- _Task to carry out_
What do the lines say from the start of the entries through the one containing "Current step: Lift"? Repeat them exactly.

** Opening Material provided block **

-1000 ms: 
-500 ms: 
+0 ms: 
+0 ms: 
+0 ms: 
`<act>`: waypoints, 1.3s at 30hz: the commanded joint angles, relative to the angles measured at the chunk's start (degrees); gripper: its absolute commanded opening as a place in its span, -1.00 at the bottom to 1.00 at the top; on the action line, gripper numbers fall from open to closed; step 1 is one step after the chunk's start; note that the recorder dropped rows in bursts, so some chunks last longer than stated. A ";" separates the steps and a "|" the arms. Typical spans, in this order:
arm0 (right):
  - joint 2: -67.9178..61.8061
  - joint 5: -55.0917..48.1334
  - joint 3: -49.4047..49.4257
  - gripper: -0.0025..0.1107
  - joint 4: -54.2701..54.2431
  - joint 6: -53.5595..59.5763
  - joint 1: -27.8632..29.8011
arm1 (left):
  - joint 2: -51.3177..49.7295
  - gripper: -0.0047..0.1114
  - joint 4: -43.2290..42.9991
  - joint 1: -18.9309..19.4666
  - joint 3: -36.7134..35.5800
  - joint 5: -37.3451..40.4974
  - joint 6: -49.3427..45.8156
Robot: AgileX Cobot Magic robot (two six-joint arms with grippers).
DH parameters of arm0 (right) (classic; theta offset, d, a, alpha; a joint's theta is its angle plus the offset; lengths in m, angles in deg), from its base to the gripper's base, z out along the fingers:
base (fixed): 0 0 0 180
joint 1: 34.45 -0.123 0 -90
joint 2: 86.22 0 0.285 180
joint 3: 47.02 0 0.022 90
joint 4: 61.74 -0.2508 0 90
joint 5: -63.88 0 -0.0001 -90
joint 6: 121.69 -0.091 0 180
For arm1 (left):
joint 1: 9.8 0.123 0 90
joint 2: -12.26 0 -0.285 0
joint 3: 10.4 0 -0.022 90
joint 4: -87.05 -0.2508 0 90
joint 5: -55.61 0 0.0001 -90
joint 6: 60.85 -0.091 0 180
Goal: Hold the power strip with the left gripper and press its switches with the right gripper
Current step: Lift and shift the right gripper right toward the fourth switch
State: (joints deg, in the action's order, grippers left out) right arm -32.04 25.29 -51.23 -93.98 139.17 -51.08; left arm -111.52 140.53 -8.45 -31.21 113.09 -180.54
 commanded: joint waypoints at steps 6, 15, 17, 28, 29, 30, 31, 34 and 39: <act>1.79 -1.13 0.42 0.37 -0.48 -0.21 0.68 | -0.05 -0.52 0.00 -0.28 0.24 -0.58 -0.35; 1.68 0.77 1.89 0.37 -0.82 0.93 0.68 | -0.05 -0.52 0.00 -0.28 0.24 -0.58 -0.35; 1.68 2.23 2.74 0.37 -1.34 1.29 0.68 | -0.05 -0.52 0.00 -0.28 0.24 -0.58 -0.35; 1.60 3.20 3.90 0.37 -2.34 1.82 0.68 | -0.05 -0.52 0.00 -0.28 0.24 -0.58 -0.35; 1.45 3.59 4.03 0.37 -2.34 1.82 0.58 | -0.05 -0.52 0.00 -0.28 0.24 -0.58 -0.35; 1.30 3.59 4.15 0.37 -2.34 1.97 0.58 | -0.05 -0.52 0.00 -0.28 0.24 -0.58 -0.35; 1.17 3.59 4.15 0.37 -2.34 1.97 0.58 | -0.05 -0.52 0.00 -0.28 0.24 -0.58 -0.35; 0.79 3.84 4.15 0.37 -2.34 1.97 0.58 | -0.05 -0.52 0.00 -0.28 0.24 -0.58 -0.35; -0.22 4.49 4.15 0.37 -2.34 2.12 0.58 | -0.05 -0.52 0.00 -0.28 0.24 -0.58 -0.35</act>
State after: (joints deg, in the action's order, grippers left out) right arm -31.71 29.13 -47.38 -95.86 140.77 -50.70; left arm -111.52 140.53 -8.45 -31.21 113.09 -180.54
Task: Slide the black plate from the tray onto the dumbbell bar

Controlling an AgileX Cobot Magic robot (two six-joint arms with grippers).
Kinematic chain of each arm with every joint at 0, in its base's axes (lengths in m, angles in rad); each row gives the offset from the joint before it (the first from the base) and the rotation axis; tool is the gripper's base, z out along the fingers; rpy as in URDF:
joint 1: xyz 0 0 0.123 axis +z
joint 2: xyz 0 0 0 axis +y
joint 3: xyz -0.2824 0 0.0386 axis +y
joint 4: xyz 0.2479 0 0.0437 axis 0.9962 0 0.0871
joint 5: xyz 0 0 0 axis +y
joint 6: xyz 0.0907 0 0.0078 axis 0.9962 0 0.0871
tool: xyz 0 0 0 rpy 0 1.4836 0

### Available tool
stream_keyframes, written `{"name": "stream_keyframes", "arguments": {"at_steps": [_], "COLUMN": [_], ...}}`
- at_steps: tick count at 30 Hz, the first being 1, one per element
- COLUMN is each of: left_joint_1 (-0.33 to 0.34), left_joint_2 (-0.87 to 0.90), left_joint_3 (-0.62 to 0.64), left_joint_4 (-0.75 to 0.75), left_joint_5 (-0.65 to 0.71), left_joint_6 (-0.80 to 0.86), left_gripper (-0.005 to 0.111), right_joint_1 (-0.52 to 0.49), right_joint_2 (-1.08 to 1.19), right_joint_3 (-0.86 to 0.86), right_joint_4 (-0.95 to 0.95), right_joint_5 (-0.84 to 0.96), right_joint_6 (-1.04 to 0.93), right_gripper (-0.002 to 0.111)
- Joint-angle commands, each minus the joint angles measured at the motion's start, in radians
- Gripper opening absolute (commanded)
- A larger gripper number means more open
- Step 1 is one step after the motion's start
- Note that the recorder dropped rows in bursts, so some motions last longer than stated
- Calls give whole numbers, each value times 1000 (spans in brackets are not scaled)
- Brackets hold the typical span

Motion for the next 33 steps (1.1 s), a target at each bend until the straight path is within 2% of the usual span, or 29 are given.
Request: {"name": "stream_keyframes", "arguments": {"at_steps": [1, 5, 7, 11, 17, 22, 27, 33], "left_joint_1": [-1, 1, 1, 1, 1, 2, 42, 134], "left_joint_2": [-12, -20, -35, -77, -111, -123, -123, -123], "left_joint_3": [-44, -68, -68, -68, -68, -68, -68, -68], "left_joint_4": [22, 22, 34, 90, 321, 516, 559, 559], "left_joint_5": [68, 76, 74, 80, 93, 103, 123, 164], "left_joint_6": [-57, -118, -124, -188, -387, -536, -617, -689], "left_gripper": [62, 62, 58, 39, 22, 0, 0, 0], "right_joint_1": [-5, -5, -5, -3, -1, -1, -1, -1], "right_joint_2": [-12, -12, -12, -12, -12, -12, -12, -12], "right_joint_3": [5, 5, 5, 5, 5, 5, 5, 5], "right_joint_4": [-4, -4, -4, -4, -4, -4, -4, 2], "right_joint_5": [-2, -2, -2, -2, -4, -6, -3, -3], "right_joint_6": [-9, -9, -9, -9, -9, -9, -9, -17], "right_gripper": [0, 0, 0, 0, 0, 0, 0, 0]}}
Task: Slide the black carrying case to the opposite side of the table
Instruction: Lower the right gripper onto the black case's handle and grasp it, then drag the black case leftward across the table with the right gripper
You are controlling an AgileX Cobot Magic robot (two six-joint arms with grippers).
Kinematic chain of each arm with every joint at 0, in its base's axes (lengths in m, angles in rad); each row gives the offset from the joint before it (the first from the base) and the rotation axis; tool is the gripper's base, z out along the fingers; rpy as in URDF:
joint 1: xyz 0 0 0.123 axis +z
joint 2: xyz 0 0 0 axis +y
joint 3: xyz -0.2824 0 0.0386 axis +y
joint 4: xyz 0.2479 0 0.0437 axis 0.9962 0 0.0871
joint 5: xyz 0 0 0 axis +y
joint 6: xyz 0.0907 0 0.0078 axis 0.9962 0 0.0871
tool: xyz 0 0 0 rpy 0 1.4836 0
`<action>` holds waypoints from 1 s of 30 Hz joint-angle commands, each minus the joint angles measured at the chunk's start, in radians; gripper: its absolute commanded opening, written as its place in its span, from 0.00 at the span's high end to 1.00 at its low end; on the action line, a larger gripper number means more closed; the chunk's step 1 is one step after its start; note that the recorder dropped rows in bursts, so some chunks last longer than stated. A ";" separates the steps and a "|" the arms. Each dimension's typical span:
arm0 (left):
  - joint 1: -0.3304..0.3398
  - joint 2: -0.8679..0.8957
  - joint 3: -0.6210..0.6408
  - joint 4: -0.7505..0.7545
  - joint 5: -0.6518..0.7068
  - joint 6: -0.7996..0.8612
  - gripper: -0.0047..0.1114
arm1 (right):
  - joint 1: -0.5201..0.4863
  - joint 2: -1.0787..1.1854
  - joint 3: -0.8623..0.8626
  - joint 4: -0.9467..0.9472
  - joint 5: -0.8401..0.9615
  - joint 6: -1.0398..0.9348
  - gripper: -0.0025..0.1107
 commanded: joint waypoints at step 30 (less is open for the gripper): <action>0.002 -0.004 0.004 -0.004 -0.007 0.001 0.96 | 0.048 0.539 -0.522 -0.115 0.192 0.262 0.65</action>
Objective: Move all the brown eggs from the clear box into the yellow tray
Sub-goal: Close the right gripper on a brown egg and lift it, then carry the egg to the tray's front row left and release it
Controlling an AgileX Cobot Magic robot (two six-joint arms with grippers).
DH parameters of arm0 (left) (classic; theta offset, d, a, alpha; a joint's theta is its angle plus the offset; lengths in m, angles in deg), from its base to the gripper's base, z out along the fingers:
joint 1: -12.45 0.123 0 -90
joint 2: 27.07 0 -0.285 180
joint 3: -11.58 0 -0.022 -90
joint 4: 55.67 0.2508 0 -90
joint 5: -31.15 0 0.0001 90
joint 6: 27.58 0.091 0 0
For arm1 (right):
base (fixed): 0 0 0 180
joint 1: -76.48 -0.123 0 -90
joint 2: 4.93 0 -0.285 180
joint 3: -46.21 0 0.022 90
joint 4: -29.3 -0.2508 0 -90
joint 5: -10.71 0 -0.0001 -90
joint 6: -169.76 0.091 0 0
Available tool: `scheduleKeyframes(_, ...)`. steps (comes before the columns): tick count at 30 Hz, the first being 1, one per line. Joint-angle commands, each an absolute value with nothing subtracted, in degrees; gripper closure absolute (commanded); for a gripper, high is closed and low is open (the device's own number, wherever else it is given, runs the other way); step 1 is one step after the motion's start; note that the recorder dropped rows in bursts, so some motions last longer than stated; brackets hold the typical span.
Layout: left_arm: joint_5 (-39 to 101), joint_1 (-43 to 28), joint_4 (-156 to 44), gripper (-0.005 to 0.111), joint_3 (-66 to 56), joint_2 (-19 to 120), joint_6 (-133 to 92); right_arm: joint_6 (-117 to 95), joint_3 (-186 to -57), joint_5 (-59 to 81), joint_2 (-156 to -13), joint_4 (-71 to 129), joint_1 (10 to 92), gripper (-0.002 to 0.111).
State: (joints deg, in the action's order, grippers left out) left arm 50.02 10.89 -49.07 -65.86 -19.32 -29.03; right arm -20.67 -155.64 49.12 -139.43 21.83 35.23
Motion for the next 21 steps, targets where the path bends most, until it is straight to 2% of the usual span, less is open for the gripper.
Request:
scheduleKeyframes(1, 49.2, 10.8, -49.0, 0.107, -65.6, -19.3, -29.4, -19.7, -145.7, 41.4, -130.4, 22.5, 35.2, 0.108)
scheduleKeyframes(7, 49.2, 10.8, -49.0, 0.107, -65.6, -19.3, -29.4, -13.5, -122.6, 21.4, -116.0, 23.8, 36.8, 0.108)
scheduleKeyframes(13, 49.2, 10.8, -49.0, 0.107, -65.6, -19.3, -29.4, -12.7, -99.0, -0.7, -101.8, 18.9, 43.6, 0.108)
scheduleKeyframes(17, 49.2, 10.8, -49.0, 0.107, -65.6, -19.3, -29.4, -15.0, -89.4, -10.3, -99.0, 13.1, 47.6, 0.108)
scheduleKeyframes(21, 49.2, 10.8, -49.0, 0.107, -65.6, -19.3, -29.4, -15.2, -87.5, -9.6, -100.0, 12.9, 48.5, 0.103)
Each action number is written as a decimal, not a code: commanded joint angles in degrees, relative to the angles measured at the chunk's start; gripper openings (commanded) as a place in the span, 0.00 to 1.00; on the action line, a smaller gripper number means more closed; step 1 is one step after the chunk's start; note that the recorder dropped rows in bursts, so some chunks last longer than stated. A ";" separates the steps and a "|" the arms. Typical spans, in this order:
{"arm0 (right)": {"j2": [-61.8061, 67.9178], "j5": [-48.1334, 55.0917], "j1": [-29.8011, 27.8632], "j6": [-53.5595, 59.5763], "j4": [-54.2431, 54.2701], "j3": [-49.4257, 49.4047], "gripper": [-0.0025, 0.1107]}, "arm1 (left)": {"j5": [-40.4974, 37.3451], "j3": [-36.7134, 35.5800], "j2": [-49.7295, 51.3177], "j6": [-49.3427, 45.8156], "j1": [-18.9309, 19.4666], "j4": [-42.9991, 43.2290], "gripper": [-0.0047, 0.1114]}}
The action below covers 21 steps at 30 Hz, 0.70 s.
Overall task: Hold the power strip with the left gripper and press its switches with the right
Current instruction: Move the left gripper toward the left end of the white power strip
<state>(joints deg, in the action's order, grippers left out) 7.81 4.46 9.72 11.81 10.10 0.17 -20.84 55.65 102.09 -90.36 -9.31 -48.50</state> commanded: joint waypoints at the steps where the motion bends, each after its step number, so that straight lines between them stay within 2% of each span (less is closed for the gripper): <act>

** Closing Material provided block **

- _Result of this task_
-1000 ms: 
-500 ms: 
+0 ms: 
+0 ms: 
+0 ms: 
`<act>`: waypoints, 1.3s at 30hz: the commanded joint angles, relative to the angles measured at the chunk's start (degrees); gripper: its absolute commanded opening as a place in its span, -1.00 at the bottom to 1.00 at the top; on the action line, gripper numbers fall from open to closed; step 1 is one step after the chunk's start; note that the recorder dropped rows in bursts, so some chunks last longer than stated. A ";" separates the steps and a "|" the arms. Typical spans, in this order:
arm0 (right):
  - joint 2: -67.9178..61.8061
  - joint 5: -55.0917..48.1334
  - joint 3: -49.4047..49.4257
  - gripper: -0.0025..0.1107
  - joint 4: -54.2701..54.2431
  - joint 6: -53.5595..59.5763
  - joint 1: -27.8632..29.8011
arm1 (left):
  - joint 2: -51.3177..49.7295
  - gripper: -0.0047..0.1114
  - joint 4: -43.2290..42.9991
  - joint 1: -18.9309..19.4666
  - joint 3: -36.7134..35.5800
  - joint 5: -37.3451..40.4974
  - joint 6: -49.3427..45.8156
Robot: AgileX Cobot Magic robot (two six-joint arms with grippers).
DH parameters of arm0 (right) (classic; theta offset, d, a, alpha; a joint's theta is its angle plus the offset; lengths in m, angles in deg), from its base to the gripper's base, z out along the fingers:
base (fixed): 0 0 0 180
joint 1: 34.45 -0.123 0 -90
joint 2: 86.22 0 0.285 180
joint 3: 47.02 0 0.022 90
joint 4: 61.74 -0.2508 0 90
joint 5: -63.88 0 -0.0001 -90
joint 6: 121.69 -0.091 0 180
For arm1 (left):
joint 1: 9.8 0.123 0 90
joint 2: -12.26 0 -0.285 0
joint 3: 10.4 0 -0.022 90
joint 4: -87.05 -0.2508 0 90
joint 5: -55.61 0 0.0001 -90
joint 6: 60.85 -0.091 0 180
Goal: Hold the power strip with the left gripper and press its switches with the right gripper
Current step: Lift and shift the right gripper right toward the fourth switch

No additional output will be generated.